I’m sitting at my computer, shaking and my eyes are welling up with tears. I’ve had too much human interaction, too many conversations with strangers about important things, about nothing, small talk and even the occasional joke. But still too much. I’m staring at my computer. A group of people walk in. The thought of seating them makes tears pour down my face. My coworker comes by. I suck it up, say it’s just allergies giving me the sniffles and the glassy eyes. I realize I’ve only been at work an hour and I have seven more to go at the absolute least.

I panic a little more. I’m embarrassed that I’m crying, but my body is freaking out and I’m just numb. I can’t move, I can’t talk, my chest is heavy. Just a run of the mill panic attack. Totally normal. I get up, I serve a customer, I clear a table, I take a call. I had already woken up glued to my bed, feeling hopeless and tired and cancelled a meeting, so my day was off to a running start. Maybe if the bad had just ended at one panic attack it would be different. But it wasn’t. I’m trying to explain why I’m not feeling well, but I can’t find the words that either don’t make you cry or don’t make you sound like a “pansy,” because anxiety and depression and mental illness “aren’t a true thing.” Mental illness. But OK, I’m just “not feeling well.”

Which for all intents and purposes is 100 percent true. I’ve barely kept any solid food in my body all day since my body rejects it once I hit a certain stress level. All of a sudden I catch myself thinking about it all. And panicking again. And feeling rather upset and helpless. And this vicious cycle of crying and panicking and terrible thoughts just keeps cycling my whole shift, just sitting in a trance, staring at my computer, wanting to crawl under my covers and cry. But I’m at work. No sick days for me.

* * *

As it turns out, my anxiety is a person. I found my anxiety in a dream within a dream just now. Well, a dream within a dream, which as I type, could truly just be another dream…
I was in my bed, in my room, with my sister — a normal scenario. Until I was asleep against my will, my sister wasn’t there, a shadowy man looming and leering near me. I was kicking and screaming and punching, trying to pull myself out of what fell like a lethargic, drug-induced haze.

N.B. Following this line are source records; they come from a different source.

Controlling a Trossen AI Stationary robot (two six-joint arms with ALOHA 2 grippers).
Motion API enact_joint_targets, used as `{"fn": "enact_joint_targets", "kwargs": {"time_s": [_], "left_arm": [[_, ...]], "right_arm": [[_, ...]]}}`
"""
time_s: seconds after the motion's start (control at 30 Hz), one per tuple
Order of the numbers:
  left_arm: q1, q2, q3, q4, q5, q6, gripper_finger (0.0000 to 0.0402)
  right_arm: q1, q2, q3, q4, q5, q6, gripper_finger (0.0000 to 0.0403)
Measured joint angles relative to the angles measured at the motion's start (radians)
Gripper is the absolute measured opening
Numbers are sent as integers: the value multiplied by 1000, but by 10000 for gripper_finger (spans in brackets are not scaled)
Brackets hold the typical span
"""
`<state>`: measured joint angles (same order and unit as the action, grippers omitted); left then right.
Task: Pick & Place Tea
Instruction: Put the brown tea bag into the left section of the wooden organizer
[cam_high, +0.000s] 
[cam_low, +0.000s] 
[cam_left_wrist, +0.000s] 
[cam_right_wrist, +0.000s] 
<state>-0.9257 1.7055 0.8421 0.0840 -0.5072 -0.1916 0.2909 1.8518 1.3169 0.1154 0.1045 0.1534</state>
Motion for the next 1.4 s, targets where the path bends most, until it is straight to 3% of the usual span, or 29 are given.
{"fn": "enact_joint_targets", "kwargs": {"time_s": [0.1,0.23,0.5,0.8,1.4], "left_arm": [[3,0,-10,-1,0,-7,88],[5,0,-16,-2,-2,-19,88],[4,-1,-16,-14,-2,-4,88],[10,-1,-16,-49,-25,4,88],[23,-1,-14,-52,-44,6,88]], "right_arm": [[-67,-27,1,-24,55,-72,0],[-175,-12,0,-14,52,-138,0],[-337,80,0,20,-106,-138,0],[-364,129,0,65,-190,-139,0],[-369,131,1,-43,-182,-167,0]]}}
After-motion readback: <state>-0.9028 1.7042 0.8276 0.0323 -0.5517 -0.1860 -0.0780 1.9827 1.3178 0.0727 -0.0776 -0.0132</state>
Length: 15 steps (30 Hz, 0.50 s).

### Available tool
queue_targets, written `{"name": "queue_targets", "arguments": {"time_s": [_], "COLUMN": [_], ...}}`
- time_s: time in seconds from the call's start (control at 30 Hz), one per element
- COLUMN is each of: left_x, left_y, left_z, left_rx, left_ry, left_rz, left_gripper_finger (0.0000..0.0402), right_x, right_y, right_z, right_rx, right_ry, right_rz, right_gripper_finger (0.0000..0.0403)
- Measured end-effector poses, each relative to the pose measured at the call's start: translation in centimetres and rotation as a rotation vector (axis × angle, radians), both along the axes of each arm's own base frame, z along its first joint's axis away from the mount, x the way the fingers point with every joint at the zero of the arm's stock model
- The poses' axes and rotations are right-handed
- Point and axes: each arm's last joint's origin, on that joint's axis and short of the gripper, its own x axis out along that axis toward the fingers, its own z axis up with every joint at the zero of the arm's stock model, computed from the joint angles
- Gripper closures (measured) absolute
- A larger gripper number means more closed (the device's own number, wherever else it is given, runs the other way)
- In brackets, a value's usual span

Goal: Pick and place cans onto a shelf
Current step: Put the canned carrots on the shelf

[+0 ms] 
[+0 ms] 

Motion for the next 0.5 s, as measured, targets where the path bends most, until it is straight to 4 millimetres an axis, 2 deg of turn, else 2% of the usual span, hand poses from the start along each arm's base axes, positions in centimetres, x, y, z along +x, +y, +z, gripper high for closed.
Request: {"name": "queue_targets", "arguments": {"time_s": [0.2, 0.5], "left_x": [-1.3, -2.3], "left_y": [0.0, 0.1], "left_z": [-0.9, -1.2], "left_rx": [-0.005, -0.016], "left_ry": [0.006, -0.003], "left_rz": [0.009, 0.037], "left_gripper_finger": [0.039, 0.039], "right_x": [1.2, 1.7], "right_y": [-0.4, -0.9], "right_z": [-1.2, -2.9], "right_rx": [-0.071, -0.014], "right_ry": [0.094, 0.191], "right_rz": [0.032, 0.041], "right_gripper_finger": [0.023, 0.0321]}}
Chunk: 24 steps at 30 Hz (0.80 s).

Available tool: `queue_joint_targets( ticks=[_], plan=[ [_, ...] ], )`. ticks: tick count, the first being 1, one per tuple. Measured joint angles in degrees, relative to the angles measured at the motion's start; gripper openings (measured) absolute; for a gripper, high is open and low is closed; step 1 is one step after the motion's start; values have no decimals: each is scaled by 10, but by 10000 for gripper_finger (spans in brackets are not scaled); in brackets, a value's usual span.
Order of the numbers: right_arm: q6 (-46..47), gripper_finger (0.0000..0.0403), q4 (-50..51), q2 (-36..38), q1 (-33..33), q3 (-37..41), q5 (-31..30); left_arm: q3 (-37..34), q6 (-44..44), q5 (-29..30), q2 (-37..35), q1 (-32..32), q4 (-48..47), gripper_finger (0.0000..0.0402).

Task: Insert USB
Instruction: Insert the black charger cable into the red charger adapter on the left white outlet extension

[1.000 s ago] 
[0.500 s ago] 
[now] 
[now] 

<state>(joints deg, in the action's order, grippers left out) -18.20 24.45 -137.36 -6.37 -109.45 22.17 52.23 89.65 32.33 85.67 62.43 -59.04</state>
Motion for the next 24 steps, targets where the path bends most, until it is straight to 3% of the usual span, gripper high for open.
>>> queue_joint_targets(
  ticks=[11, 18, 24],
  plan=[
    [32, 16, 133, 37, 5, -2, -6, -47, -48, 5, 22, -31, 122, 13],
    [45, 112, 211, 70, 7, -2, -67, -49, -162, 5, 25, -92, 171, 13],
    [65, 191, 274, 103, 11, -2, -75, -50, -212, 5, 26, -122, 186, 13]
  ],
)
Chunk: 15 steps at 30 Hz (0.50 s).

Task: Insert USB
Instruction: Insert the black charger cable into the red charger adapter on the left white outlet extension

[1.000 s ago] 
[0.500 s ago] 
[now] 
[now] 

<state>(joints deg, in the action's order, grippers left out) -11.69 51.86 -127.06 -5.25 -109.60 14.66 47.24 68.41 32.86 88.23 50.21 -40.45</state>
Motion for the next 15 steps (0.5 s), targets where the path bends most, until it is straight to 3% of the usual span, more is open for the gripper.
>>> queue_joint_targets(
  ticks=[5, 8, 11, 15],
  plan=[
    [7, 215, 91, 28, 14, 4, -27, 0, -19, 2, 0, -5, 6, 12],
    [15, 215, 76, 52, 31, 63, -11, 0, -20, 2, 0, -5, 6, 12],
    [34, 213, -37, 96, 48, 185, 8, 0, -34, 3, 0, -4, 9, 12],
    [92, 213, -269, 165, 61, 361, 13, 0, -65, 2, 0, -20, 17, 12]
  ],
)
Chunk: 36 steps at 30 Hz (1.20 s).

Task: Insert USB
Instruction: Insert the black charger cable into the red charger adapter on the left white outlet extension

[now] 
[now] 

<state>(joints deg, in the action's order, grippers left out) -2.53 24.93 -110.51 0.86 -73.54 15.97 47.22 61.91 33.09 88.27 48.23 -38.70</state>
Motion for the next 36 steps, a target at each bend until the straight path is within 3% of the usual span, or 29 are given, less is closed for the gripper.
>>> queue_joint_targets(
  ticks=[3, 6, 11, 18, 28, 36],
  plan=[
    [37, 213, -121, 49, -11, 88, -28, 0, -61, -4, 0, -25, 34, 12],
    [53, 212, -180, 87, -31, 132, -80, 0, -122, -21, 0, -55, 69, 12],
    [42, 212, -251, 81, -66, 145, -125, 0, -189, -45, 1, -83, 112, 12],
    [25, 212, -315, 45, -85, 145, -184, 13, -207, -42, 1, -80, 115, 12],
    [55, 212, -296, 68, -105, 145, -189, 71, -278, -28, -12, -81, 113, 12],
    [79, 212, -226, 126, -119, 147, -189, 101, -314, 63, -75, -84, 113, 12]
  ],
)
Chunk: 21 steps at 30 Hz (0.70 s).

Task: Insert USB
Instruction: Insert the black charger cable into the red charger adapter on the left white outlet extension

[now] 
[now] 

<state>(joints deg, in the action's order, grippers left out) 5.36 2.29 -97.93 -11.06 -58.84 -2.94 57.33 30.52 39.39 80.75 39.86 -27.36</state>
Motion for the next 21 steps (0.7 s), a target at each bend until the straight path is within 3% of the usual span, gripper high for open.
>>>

Then I woke up — feeling fine, until a panic inexplicably and out of nowhere came over me, I start trying to get out of bed, to find something normal, to remind myself that I’m awake — until I find out that my hands and feet are asleep, my limbs feel like rubber, I couldn’t breathe, speak and could barely see other than blurs in a blackish haze of what seemed like my room. I tried to yell but nothing came out, I tried slapping my face to wake up out of the darkness that I was surrounded by, but my hand had no effect. I was still screaming and tangled and my bed wouldn’t let me go – like it had arms and legs holding me against my will. I was trying to yell for help, but all that would come out were small gasps of air. I felt hopeless. I started crying and gave up.

I finally awake. For real this time. Terrified and anxious and in a full out panic, I scramble for my phone, panting and crying and just praying someone is awake to validate my consciousness.

I write down everything you just read and realize my dream(s) is/are an allegory for my anxiety and depression: it’s out of your control, it takes you at your most vulnerable, traps you and holds you tight until it’s done with you and shows you no mercy. It’s no elephant. My anxiety is a tall, faceless man. He paces around me, watching my struggle to escape. He has an effect on me, he laughed and mocked me, just seeing the kind of power he had over me; he watched me fight and cry and do everything he could to keep me under his spell, at his every demand.

Would you not be terrified if that happened in real life? If you heard this was happening in real life to someone you knew or cared about, that they were being held against their will by someone – wouldn’t you want to help? Wouldn’t you want to make things better?
Well to me, this is real life. It’s my real life, my reality, my every day. There is a real man who makes most of my decisions for me. Just because you can’t see him, doesn’t mean he isn’t there.